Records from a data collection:
--*--
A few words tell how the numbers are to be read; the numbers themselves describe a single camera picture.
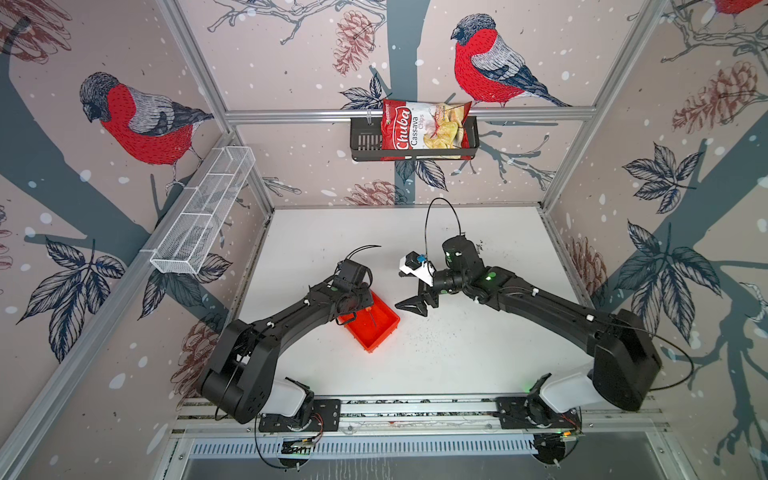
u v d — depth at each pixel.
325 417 0.73
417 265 0.64
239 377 0.42
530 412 0.66
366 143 0.95
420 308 0.67
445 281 0.67
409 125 0.88
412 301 0.67
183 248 0.70
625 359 0.42
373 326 0.83
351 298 0.75
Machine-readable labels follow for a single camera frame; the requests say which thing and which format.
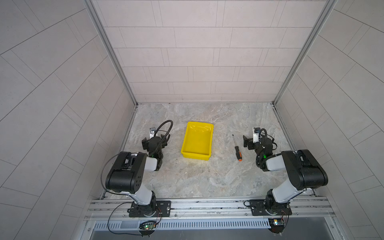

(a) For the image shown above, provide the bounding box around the orange black handled screwdriver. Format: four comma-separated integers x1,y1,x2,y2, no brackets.
232,135,243,162

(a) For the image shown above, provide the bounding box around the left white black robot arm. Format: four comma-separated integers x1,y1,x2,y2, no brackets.
105,128,171,218

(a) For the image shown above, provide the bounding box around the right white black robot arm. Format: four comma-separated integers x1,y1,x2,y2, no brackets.
243,128,328,216

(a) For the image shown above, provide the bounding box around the yellow plastic bin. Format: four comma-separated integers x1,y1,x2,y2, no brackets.
181,122,214,161

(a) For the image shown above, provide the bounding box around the right circuit board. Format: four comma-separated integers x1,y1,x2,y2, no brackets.
268,219,286,234

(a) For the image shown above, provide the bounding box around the left green circuit board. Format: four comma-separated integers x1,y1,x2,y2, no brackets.
139,221,157,232

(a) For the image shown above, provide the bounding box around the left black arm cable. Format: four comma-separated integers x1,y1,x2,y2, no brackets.
100,119,174,197

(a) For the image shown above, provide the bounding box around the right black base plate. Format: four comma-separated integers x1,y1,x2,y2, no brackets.
244,200,292,216

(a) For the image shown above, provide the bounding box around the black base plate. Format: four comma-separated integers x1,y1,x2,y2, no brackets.
244,200,292,216
128,201,171,218

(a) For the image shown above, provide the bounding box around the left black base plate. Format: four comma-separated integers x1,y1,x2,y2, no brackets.
128,201,171,218

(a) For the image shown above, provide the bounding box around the aluminium mounting rail frame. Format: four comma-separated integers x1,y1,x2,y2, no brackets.
84,196,336,221

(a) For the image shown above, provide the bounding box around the white slotted cable duct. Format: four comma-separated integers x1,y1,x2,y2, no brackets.
94,219,271,232

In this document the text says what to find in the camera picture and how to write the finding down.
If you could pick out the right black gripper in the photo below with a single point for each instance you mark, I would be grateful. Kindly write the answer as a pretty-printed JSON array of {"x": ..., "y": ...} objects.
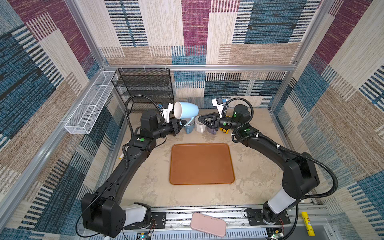
[{"x": 215, "y": 124}]

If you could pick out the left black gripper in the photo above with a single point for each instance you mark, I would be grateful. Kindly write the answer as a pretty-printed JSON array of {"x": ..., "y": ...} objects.
[{"x": 174, "y": 129}]

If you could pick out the white faceted mug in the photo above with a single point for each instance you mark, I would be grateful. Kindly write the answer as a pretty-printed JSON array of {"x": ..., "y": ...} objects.
[{"x": 199, "y": 127}]

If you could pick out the blue patterned mug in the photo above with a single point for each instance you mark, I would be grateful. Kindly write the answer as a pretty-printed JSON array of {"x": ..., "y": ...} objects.
[{"x": 189, "y": 128}]

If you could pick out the light blue mug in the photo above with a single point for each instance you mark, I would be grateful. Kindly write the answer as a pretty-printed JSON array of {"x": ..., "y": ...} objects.
[{"x": 185, "y": 111}]

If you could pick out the purple mug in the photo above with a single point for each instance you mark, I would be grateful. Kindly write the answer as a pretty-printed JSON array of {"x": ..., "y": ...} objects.
[{"x": 212, "y": 130}]

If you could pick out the yellow mug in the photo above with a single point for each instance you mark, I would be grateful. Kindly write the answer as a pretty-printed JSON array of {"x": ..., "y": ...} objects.
[{"x": 225, "y": 131}]

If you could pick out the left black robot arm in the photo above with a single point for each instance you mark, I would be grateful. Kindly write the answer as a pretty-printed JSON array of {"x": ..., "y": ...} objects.
[{"x": 101, "y": 211}]

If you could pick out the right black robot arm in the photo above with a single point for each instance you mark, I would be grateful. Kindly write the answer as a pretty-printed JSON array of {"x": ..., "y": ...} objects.
[{"x": 300, "y": 175}]

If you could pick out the brown serving tray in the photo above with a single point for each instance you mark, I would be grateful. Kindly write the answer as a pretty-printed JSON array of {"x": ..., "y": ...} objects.
[{"x": 201, "y": 164}]

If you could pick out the black mesh shelf rack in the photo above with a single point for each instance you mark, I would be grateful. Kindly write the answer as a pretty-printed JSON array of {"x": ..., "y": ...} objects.
[{"x": 151, "y": 82}]

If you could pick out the pink pouch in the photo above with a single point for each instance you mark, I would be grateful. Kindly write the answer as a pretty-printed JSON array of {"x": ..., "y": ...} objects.
[{"x": 208, "y": 224}]

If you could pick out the white wire wall basket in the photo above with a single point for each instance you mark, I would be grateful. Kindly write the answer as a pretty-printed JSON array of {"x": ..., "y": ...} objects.
[{"x": 87, "y": 112}]

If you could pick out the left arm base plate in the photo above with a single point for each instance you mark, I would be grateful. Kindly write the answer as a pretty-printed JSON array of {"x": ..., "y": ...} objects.
[{"x": 156, "y": 221}]

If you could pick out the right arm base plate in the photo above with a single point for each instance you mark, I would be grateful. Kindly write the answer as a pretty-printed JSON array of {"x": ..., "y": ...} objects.
[{"x": 255, "y": 216}]

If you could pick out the yellow marker right rail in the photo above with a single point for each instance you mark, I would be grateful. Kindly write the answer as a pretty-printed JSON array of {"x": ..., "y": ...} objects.
[{"x": 308, "y": 224}]

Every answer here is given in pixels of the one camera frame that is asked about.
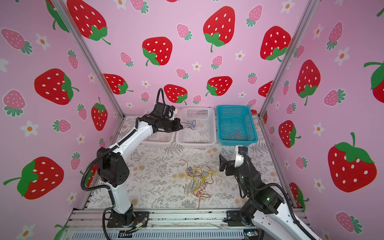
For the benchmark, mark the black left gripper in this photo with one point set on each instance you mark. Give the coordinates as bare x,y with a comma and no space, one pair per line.
177,122

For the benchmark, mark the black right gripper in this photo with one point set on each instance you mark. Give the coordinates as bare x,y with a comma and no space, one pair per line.
222,164

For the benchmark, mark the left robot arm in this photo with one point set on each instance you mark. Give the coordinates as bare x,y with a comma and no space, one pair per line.
111,162

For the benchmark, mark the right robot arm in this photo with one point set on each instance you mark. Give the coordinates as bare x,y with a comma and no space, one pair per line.
268,207

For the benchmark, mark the white plastic basket middle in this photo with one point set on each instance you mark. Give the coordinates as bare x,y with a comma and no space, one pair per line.
199,127

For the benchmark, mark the white plastic basket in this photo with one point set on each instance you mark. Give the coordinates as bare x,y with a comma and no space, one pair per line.
199,127
160,138

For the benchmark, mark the white plastic basket left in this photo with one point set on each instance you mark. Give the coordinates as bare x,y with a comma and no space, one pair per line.
160,138

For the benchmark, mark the teal plastic basket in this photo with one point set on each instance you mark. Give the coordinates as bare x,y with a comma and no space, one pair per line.
235,126

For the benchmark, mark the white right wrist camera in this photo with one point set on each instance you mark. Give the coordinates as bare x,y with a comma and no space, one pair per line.
239,160

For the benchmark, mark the aluminium frame post left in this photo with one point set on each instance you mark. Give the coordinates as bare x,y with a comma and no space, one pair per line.
69,22

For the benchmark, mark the aluminium frame post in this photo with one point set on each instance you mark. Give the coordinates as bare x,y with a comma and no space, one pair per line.
300,30
69,22

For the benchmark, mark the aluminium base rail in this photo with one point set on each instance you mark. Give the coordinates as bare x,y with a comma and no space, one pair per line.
--*--
Assigned task: Return all records exactly as they stand above, except for pictures.

Result of the exercise:
A few words tell how the numbers are to be read; the numbers themselves describe a single camera picture.
u v d — depth at each pixel.
325 417 0.73
417 265 0.64
239 377 0.42
530 412 0.66
366 143 0.95
420 308 0.67
445 281 0.67
409 125 0.88
412 301 0.67
183 248 0.70
625 359 0.42
373 326 0.83
351 298 0.75
Machine-readable labels follow for a single camera frame; the requests say which thing and which format.

(a) For the image shown above, provide the bounding box around the orange black handled screwdriver. Format: four comma-separated integers x1,y1,x2,y2, no brackets.
232,135,243,162

(a) For the image shown above, provide the bounding box around the left white black robot arm. Format: four comma-separated integers x1,y1,x2,y2, no brackets.
105,128,171,218

(a) For the image shown above, provide the bounding box around the right white black robot arm. Format: four comma-separated integers x1,y1,x2,y2, no brackets.
243,128,328,216

(a) For the image shown above, provide the bounding box around the yellow plastic bin. Format: four comma-separated integers x1,y1,x2,y2, no brackets.
181,122,214,161

(a) For the image shown above, provide the bounding box around the right circuit board. Format: four comma-separated integers x1,y1,x2,y2, no brackets.
268,219,286,234

(a) For the image shown above, provide the bounding box around the left green circuit board. Format: four comma-separated integers x1,y1,x2,y2, no brackets.
139,221,157,232

(a) For the image shown above, provide the bounding box around the left black arm cable. Format: four comma-separated integers x1,y1,x2,y2, no brackets.
100,119,174,197

(a) For the image shown above, provide the bounding box around the right black base plate. Format: four comma-separated integers x1,y1,x2,y2, no brackets.
244,200,292,216

(a) For the image shown above, provide the bounding box around the black base plate. Format: four comma-separated integers x1,y1,x2,y2, no brackets.
244,200,292,216
128,201,171,218

(a) For the image shown above, provide the bounding box around the left black base plate. Format: four comma-separated integers x1,y1,x2,y2, no brackets.
128,201,171,218

(a) For the image shown above, provide the bounding box around the aluminium mounting rail frame. Format: four comma-separated integers x1,y1,x2,y2, no brackets.
84,196,336,221

(a) For the image shown above, provide the bounding box around the white slotted cable duct. Format: four comma-separated integers x1,y1,x2,y2, no brackets.
94,219,271,232

In this document the text says what to find in the camera picture and how to write the finding down.
If you could pick out the right black gripper in the photo below with a single point for each instance you mark, I would be grateful. Kindly write the answer as a pretty-printed JSON array of {"x": ..., "y": ...} objects.
[{"x": 215, "y": 124}]

If you could pick out the left black gripper in the photo above with a single point for each instance you mark, I would be grateful. Kindly write the answer as a pretty-printed JSON array of {"x": ..., "y": ...} objects.
[{"x": 174, "y": 129}]

If you could pick out the white faceted mug in the photo above with a single point for each instance you mark, I would be grateful. Kindly write the answer as a pretty-printed JSON array of {"x": ..., "y": ...} objects.
[{"x": 199, "y": 127}]

If you could pick out the blue patterned mug in the photo above with a single point for each instance you mark, I would be grateful. Kindly write the answer as a pretty-printed JSON array of {"x": ..., "y": ...} objects.
[{"x": 189, "y": 128}]

If you could pick out the light blue mug in the photo above with a single point for each instance you mark, I would be grateful. Kindly write the answer as a pretty-printed JSON array of {"x": ..., "y": ...} objects.
[{"x": 185, "y": 111}]

If you could pick out the purple mug in the photo above with a single point for each instance you mark, I would be grateful. Kindly write the answer as a pretty-printed JSON array of {"x": ..., "y": ...} objects.
[{"x": 212, "y": 130}]

If you could pick out the yellow mug in the photo above with a single point for each instance you mark, I would be grateful. Kindly write the answer as a pretty-printed JSON array of {"x": ..., "y": ...} objects.
[{"x": 225, "y": 131}]

If you could pick out the left black robot arm in the photo above with a single point for each instance you mark, I would be grateful. Kindly write the answer as a pretty-printed JSON array of {"x": ..., "y": ...} objects.
[{"x": 101, "y": 211}]

If you could pick out the right black robot arm in the photo above with a single point for each instance you mark, I would be grateful. Kindly write the answer as a pretty-printed JSON array of {"x": ..., "y": ...} objects.
[{"x": 300, "y": 175}]

If you could pick out the brown serving tray in the photo above with a single point for each instance you mark, I would be grateful. Kindly write the answer as a pretty-printed JSON array of {"x": ..., "y": ...} objects.
[{"x": 201, "y": 164}]

If you could pick out the black mesh shelf rack in the photo above with a single point for each instance you mark, I would be grateful. Kindly write the answer as a pretty-printed JSON array of {"x": ..., "y": ...} objects.
[{"x": 151, "y": 82}]

If you could pick out the pink pouch in the photo above with a single point for each instance you mark, I would be grateful. Kindly write the answer as a pretty-printed JSON array of {"x": ..., "y": ...} objects.
[{"x": 208, "y": 224}]

If you could pick out the white wire wall basket in the photo above with a single point for each instance you mark, I would be grateful. Kindly write the answer as a pretty-printed JSON array of {"x": ..., "y": ...} objects.
[{"x": 87, "y": 112}]

If you could pick out the left arm base plate in the photo above with a single point for each instance you mark, I would be grateful. Kindly write the answer as a pretty-printed JSON array of {"x": ..., "y": ...} objects.
[{"x": 156, "y": 221}]

If you could pick out the right arm base plate in the photo above with a single point for each instance you mark, I would be grateful. Kindly write the answer as a pretty-printed JSON array of {"x": ..., "y": ...} objects.
[{"x": 255, "y": 216}]

If you could pick out the yellow marker right rail in the photo above with a single point for each instance you mark, I would be grateful. Kindly write the answer as a pretty-printed JSON array of {"x": ..., "y": ...} objects.
[{"x": 308, "y": 224}]

Every answer here is given in pixels of the one camera frame that is asked about.
For the benchmark, mark the black left gripper in this photo with one point set on each instance you mark. Give the coordinates as bare x,y with a comma and no space, one pair per line.
177,122

For the benchmark, mark the black right gripper in this photo with one point set on each instance you mark. Give the coordinates as bare x,y with a comma and no space, one pair per line.
222,164

For the benchmark, mark the left robot arm in this photo with one point set on each instance you mark. Give the coordinates as bare x,y with a comma and no space, one pair per line.
111,162

For the benchmark, mark the right robot arm in this photo with one point set on each instance you mark. Give the coordinates as bare x,y with a comma and no space, one pair per line.
268,207

For the benchmark, mark the white plastic basket middle in this photo with one point set on each instance you mark. Give the coordinates as bare x,y with a comma and no space, one pair per line.
199,127

For the benchmark, mark the white plastic basket in this photo with one point set on each instance you mark. Give the coordinates as bare x,y with a comma and no space, one pair per line.
199,127
160,138

For the benchmark, mark the white plastic basket left in this photo with one point set on each instance you mark. Give the coordinates as bare x,y with a comma and no space, one pair per line.
160,138

For the benchmark, mark the teal plastic basket in this photo with one point set on each instance you mark. Give the coordinates as bare x,y with a comma and no space, one pair per line.
235,126

For the benchmark, mark the white right wrist camera in this photo with one point set on each instance you mark. Give the coordinates as bare x,y with a comma and no space, one pair per line.
239,160

For the benchmark, mark the aluminium frame post left in this photo with one point set on each instance you mark. Give the coordinates as bare x,y with a comma and no space, one pair per line.
69,22

For the benchmark, mark the aluminium frame post in this photo with one point set on each instance you mark. Give the coordinates as bare x,y with a comma and no space, one pair per line.
300,30
69,22

For the benchmark, mark the aluminium base rail in this photo with one point set on each instance you mark. Give the coordinates as bare x,y with a comma and no space, one pair per line.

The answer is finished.